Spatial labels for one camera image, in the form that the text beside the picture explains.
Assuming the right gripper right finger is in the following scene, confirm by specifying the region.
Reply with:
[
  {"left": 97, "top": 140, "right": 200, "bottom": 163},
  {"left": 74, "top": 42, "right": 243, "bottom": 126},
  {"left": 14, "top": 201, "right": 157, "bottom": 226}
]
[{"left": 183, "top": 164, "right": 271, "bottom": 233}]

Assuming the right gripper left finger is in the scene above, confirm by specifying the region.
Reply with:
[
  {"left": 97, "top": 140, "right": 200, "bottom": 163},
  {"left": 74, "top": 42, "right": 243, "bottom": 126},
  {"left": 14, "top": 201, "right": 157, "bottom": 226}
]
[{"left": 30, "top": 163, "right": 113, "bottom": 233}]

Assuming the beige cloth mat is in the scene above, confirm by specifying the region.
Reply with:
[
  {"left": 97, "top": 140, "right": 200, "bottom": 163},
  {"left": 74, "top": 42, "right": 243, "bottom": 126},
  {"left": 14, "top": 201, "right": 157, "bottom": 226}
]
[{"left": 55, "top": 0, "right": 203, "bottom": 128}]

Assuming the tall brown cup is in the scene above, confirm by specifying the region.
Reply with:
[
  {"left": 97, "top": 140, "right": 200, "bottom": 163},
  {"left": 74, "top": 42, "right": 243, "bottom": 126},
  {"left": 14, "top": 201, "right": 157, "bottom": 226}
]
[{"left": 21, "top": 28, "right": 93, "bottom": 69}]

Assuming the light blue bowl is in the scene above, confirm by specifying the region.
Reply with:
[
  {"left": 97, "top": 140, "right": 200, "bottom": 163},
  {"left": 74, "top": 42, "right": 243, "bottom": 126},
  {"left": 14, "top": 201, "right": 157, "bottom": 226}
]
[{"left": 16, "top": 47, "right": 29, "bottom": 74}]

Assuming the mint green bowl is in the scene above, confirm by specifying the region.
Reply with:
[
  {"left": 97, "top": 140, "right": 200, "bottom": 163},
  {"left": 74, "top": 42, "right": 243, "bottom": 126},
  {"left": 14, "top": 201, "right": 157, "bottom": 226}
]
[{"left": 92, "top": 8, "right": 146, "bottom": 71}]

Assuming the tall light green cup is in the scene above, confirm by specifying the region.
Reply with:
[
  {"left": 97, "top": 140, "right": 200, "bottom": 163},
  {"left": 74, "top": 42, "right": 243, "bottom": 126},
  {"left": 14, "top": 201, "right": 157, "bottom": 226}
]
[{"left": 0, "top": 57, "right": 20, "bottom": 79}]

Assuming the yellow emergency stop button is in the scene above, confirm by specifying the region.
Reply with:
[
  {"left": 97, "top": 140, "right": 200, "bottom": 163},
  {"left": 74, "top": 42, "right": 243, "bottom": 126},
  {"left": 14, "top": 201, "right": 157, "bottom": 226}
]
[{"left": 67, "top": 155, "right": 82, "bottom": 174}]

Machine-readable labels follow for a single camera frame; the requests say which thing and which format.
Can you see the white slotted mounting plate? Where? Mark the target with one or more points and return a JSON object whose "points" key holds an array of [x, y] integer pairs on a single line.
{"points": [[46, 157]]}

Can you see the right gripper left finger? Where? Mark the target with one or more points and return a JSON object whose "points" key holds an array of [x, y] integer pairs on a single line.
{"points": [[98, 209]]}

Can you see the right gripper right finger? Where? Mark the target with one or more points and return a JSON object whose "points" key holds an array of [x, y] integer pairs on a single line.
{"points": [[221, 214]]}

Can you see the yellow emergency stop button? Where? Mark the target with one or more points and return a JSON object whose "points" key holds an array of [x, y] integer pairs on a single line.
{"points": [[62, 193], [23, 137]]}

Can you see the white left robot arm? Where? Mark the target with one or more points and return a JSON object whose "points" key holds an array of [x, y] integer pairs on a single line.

PROBLEM DESCRIPTION: From the listing above, reproduce all the lines exactly.

OUTPUT FOR THIS TASK:
Spatial labels for one camera image, in the form that the text beside the picture explains.
Assuming the right gripper right finger is in the following scene, confirm by specifying the region.
Reply with:
[
  {"left": 97, "top": 140, "right": 200, "bottom": 163},
  {"left": 74, "top": 42, "right": 243, "bottom": 126},
  {"left": 14, "top": 201, "right": 157, "bottom": 226}
]
[{"left": 183, "top": 164, "right": 271, "bottom": 233}]

Assuming the right gripper left finger is in the scene above, confirm by specifying the region.
Reply with:
[
  {"left": 97, "top": 140, "right": 200, "bottom": 163},
  {"left": 74, "top": 42, "right": 243, "bottom": 126},
  {"left": 14, "top": 201, "right": 157, "bottom": 226}
]
[{"left": 30, "top": 163, "right": 113, "bottom": 233}]

Assuming the beige cloth mat is in the scene above, confirm by specifying the region.
Reply with:
[
  {"left": 97, "top": 140, "right": 200, "bottom": 163},
  {"left": 74, "top": 42, "right": 243, "bottom": 126},
  {"left": 14, "top": 201, "right": 157, "bottom": 226}
]
[{"left": 55, "top": 0, "right": 203, "bottom": 128}]

Assuming the tall brown cup is in the scene above, confirm by specifying the region.
Reply with:
[
  {"left": 97, "top": 140, "right": 200, "bottom": 163},
  {"left": 74, "top": 42, "right": 243, "bottom": 126},
  {"left": 14, "top": 201, "right": 157, "bottom": 226}
]
[{"left": 21, "top": 28, "right": 93, "bottom": 69}]

Assuming the light blue bowl is in the scene above, confirm by specifying the region.
Reply with:
[
  {"left": 97, "top": 140, "right": 200, "bottom": 163},
  {"left": 74, "top": 42, "right": 243, "bottom": 126},
  {"left": 14, "top": 201, "right": 157, "bottom": 226}
]
[{"left": 16, "top": 47, "right": 29, "bottom": 74}]

Assuming the mint green bowl is in the scene above, confirm by specifying the region.
Reply with:
[
  {"left": 97, "top": 140, "right": 200, "bottom": 163},
  {"left": 74, "top": 42, "right": 243, "bottom": 126},
  {"left": 14, "top": 201, "right": 157, "bottom": 226}
]
[{"left": 92, "top": 8, "right": 146, "bottom": 71}]

Assuming the tall light green cup is in the scene above, confirm by specifying the region.
Reply with:
[
  {"left": 97, "top": 140, "right": 200, "bottom": 163},
  {"left": 74, "top": 42, "right": 243, "bottom": 126},
  {"left": 14, "top": 201, "right": 157, "bottom": 226}
]
[{"left": 0, "top": 57, "right": 20, "bottom": 79}]

Assuming the yellow emergency stop button is in the scene above, confirm by specifying the region.
Reply with:
[
  {"left": 97, "top": 140, "right": 200, "bottom": 163},
  {"left": 74, "top": 42, "right": 243, "bottom": 126},
  {"left": 14, "top": 201, "right": 157, "bottom": 226}
]
[{"left": 67, "top": 155, "right": 82, "bottom": 174}]

Machine-readable labels follow for a single camera frame; the requests say which thing and which format.
Can you see the white slotted mounting plate? Where? Mark the target with one or more points and return a JSON object whose "points" key holds an array of [x, y] integer pairs on a single line.
{"points": [[46, 157]]}

Can you see the right gripper left finger? Where? Mark the target with one or more points and return a JSON object whose "points" key holds an array of [x, y] integer pairs on a single line.
{"points": [[98, 209]]}

Can you see the right gripper right finger? Where? Mark the target with one or more points and return a JSON object whose "points" key holds an array of [x, y] integer pairs on a single line.
{"points": [[221, 214]]}

Can you see the yellow emergency stop button? Where? Mark the target with one or more points and return a JSON object whose "points" key holds an array of [x, y] integer pairs on a single line.
{"points": [[62, 193], [23, 137]]}

Can you see the white left robot arm? Where? Mark the target with one or more points and return a JSON object whose "points" key holds an array of [x, y] integer pairs on a single line.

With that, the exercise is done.